Winter fleas??

December 12, 2013

Fleas are traditionally a summer time problem and are generally thought of as being rare at this time of the year and yet I have seen several cats and dogs in the surgery this week who have been suffering from a heavy flea infestation.

Adult fleas are about 2 mm long and live deep in a pet’s hair coat. They bite through the skin and feed by sucking your pet’s blood. They trigger an inflammatory reaction in the skin which can lead to a cycle of self-trauma and secondary bacterial infection. Most worryingly, some animals who are exposed to fleas develop a “flea allergic dermatitis” where they become allergically sensitised to fleas. In these sensitised pets, very low level exposure to fleas can trigger a debilitating skin reaction and can be difficult to control.

Fleas lay eggs in the pet’s coat, which then fall off into the environment where you pet spends time, especially during itching and scratching; the eggs hatch into larvae and then pupate, before emerging as adults and jumping back onto the pet to complete the cycle. Fleas are traditionally more prevalent in the summer because the environmental stages progress more quickly in warm weather.

I think that the flush of fleas we have seen recently are caused by the cold dark nights and many peoples’ instinctive desire to turn up the central heating. With less ventilation in our homes at this time of year and a lovely warm humid environment, eggs are developing into larvae and larvae into pupae and pupae into adults faster than ever.

Fortunately, by using a highly effective flea product, it should be possible to eliminate any fleas your pet may have and prevent any re-infestation.

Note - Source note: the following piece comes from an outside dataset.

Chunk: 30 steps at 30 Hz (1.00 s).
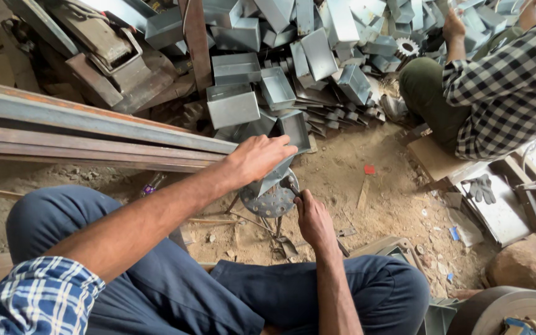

When treating a pet with fleas, it is essential to use a product that the fleas are sensitive to. Some older products are not effective as the fleas are no longer sensitive to them. Your Vet will be able to prescribe something which is highly effective at killing any adult fleas and which is very safe for your pet.

It is essential to also tackle the environmental stages, otherwise, your pet will just be re-infected again as the next generation of fleas emerges to adulthood. Once again, flea larvae are often resistant to older products so speak to your Vet who will be able to advise on the most effective products.

Now if that hasn’t got you scratching, I don’t know what will!